Am vergangenen Sonntag war die AfD in Spree-Neiße so nahe wie bislang noch nie dran, erstmals in Brandenburg einen Landkreis zu gewinnen. Schon zu Jahresbeginn in Oberspreewald-Lausitz hatte sich ein CDU-Kandidat auch nicht gerade überdeutlich mit 53,4 Prozent gegen die AfD-Bewerberin mit 46,6 Prozent durchgesetzt.
AfD rückt näher an Sieg bei Landratswahl heran
Vor vier Tagen im Landkreis Spree-Neiße hingegen hieß es nur noch 51,49 zu 48,51 Prozent zwischen CDU und AfD. Die AfD-Bewerberin hatte im ersten Wahlgang am 8. März mit 42,4 Prozent klar vorne gelegen, aber dabei ihr Stimmpotenzial sichtlich noch nicht ausgereizt: Im zweiten Wahlgang kamen noch mehr als 6 Prozentpunkte hinzu, was letztlich aber nicht reichte. Ihr zuvor bestes Ergebnis hatte die AfD im Mai 2023 im Landkreis Oder-Spree mit 47,6 Prozent erzielt.
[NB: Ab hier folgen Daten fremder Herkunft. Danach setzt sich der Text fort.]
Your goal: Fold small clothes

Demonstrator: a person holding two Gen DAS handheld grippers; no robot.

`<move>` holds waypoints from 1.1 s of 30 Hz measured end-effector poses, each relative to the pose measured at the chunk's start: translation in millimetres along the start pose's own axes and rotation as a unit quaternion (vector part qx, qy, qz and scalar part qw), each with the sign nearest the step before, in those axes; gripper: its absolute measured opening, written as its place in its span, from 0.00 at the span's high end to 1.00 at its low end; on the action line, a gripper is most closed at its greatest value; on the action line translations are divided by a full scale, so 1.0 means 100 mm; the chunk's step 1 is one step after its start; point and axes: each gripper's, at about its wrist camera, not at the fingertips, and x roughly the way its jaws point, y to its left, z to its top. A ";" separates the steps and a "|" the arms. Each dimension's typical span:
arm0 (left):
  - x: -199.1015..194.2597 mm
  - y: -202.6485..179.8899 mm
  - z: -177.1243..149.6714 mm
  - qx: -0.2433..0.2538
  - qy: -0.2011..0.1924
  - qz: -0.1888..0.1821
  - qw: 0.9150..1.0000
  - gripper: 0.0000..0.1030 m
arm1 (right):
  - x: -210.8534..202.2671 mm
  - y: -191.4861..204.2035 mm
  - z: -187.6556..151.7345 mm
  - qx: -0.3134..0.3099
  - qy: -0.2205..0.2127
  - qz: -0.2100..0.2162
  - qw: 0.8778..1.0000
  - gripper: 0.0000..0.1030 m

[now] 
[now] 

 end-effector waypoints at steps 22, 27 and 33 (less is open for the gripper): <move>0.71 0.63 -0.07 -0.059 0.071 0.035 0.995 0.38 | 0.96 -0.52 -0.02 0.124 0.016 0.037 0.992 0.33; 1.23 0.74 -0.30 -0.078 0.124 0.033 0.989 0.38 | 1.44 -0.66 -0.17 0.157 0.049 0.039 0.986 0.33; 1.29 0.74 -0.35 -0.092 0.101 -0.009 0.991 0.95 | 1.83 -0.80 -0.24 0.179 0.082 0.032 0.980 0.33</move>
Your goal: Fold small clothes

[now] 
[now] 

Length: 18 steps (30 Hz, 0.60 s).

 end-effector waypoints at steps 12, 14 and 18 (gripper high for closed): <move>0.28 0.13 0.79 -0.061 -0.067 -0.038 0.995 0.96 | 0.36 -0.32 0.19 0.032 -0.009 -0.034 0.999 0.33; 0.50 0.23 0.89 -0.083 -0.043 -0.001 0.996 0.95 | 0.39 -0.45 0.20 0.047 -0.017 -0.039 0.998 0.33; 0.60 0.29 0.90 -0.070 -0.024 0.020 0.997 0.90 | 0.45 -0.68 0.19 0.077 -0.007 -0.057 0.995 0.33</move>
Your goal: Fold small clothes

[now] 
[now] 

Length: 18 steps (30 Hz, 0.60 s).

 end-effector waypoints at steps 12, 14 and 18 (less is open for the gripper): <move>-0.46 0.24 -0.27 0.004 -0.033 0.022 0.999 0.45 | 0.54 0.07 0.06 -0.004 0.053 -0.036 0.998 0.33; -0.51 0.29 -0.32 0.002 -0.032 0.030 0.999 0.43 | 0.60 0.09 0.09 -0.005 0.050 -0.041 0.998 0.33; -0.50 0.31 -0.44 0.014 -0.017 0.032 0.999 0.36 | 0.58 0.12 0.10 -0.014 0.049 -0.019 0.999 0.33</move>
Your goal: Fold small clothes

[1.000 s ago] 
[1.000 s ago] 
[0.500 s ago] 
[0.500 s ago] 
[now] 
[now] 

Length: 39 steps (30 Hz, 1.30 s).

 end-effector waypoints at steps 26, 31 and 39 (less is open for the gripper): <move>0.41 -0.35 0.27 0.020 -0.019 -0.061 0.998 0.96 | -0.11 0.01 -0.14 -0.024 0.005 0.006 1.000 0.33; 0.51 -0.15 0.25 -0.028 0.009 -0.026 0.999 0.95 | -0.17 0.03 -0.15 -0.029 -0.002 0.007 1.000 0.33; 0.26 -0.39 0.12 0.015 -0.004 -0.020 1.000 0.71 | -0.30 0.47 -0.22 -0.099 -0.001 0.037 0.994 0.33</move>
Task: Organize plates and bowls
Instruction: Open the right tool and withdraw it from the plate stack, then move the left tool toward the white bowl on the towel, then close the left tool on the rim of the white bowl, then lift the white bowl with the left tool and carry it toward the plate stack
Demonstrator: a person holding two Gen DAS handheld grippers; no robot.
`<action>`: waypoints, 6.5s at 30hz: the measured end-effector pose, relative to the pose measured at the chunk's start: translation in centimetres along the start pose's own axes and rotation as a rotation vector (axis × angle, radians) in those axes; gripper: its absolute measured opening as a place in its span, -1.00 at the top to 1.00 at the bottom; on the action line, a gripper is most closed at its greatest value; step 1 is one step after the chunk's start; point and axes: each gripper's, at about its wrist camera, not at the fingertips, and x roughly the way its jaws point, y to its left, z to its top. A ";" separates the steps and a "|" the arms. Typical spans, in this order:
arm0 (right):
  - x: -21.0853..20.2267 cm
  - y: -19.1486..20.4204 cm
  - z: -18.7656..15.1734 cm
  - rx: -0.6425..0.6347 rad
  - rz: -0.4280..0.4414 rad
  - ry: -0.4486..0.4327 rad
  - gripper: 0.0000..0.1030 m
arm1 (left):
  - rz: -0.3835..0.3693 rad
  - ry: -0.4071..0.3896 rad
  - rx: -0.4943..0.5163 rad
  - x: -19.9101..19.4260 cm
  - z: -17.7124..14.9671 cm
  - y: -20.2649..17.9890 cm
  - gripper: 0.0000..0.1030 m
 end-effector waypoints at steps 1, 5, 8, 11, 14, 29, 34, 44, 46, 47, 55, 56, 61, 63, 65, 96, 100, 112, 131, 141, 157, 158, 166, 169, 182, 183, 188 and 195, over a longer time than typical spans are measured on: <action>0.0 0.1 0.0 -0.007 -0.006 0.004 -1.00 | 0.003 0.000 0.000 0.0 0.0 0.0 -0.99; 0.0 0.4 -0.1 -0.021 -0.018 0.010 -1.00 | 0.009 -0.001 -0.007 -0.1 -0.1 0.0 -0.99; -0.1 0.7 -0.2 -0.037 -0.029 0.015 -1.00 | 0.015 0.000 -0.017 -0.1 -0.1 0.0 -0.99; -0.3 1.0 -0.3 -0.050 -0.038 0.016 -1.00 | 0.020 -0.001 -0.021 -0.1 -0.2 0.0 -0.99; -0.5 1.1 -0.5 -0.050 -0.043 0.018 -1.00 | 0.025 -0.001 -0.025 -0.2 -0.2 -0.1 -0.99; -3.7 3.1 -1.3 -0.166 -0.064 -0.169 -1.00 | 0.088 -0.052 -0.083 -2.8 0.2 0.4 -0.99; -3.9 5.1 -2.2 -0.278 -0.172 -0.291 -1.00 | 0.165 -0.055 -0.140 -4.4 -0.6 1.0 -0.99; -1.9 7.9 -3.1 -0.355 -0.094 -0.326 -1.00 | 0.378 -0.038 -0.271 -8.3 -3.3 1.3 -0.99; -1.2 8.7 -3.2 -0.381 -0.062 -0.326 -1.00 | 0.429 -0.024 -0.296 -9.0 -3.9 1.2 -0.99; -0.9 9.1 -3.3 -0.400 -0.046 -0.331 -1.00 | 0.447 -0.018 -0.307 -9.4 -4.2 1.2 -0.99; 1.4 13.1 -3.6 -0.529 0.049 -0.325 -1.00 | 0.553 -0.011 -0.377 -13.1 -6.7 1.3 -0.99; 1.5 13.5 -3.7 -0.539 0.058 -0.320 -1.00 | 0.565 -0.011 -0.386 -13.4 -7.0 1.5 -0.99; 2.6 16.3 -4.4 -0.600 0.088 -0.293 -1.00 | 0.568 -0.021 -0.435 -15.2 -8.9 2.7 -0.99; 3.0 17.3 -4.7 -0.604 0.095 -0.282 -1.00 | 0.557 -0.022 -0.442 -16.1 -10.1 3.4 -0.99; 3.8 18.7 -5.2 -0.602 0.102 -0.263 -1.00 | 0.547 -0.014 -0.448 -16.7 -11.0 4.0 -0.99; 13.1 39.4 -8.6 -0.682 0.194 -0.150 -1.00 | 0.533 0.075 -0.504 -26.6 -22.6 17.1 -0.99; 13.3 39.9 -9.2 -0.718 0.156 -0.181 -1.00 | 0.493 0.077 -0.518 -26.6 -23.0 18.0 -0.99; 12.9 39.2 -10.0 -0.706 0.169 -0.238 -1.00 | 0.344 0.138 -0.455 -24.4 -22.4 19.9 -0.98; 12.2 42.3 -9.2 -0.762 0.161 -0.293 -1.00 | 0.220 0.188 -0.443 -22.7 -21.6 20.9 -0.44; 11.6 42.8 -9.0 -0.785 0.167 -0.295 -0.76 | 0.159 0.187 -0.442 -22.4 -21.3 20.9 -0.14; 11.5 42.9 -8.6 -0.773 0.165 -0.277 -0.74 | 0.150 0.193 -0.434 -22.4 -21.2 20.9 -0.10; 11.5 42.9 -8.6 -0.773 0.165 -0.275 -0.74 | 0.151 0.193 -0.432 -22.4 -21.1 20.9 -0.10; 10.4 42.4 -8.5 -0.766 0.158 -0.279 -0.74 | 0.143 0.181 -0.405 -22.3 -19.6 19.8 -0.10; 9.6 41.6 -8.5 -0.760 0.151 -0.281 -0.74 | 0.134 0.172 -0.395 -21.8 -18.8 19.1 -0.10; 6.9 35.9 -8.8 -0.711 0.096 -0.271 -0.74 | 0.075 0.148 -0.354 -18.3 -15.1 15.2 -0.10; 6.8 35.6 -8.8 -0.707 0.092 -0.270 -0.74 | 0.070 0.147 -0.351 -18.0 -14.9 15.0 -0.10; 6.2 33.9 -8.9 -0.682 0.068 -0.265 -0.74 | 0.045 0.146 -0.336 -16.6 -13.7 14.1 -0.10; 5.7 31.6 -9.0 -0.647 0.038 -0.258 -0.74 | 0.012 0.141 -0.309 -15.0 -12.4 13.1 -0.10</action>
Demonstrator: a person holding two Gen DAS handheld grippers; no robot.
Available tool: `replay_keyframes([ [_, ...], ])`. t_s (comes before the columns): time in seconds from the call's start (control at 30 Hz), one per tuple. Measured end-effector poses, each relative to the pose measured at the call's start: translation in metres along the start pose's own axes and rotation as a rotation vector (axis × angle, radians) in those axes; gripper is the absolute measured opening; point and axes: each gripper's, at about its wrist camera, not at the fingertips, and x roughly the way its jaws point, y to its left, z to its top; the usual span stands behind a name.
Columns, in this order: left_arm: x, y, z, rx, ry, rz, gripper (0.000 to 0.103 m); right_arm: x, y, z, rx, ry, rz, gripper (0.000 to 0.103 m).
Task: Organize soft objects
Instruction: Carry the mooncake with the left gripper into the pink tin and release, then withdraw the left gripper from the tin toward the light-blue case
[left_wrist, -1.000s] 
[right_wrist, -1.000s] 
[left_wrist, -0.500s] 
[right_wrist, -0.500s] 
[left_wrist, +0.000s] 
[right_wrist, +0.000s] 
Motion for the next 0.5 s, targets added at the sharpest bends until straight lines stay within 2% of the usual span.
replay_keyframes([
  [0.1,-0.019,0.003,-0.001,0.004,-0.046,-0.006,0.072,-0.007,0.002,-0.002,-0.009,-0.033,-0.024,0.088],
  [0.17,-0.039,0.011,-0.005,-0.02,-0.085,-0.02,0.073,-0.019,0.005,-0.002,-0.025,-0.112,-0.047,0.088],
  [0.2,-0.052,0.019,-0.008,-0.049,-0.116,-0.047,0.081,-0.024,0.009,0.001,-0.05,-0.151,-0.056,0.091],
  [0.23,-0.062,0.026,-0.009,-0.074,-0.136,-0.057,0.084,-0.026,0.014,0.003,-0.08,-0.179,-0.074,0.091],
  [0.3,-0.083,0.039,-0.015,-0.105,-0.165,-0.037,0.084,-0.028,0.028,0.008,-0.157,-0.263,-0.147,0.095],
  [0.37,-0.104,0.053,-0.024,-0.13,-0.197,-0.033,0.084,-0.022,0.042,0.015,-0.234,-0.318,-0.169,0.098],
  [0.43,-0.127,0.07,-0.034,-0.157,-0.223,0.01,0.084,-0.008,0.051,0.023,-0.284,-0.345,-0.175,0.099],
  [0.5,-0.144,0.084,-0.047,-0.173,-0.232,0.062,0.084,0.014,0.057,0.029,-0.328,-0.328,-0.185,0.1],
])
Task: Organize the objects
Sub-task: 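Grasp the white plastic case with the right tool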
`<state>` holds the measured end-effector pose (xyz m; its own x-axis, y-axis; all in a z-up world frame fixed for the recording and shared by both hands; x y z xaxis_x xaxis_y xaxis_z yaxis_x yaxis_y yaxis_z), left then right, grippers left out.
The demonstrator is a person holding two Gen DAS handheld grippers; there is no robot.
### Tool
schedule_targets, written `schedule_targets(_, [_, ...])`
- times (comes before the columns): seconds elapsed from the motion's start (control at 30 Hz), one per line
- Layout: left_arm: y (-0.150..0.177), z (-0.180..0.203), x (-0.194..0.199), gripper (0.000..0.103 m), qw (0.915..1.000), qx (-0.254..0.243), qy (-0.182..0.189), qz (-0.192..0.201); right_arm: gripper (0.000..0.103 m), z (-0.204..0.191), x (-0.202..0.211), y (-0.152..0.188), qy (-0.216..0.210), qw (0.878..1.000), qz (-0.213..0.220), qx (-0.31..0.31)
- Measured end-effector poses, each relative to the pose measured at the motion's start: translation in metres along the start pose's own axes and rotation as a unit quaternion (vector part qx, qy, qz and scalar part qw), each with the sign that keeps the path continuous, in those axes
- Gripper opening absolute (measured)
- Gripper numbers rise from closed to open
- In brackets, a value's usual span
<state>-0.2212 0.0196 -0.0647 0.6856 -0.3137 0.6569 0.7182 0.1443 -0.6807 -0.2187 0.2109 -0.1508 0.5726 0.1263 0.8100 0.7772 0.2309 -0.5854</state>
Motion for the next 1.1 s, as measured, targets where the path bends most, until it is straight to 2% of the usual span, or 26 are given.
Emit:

Der absehbar enge Wahlausgang führte im Landkreis Spree-Neiße wie schon im Januar in Oberspreewald-Lausitz nicht zu einer höheren Wahlbeteiligung. Die ist sonst erwartbar, weil die Wählerschaft in solch einem Fall davon ausgehen kann, dass selbst wenige Stimmen einen Unterschied machen können. In Spree-Neiße wählten beim zweiten Durchgang nur 52,7 Prozent, in Oberspreewald-Lausitz gab mit 45,2 Prozent noch nicht mal jeder und jeder Zweite die Stimme ab
Bei der Landratswahl in Elbe-Elster hatte es der AfD überraschenderweise nicht in die Stichwahl geschafft, bei der sich am 1. März ein Parteiloser gegen den CDU-Amtsinhaber durchsetzte. Überraschend war das deshalb, weil AfD-Bewerber hier 2024 beide Landtagswahlkreise und 2025 auch das Bundestagsmandat gewannen. Bis zum Sommer stehen noch in drei weiteren Landkreisen Wahlen an: in Barnim und in der Uckermark am 19. April, in Ostprignitz-Ruppin am 7. Juni.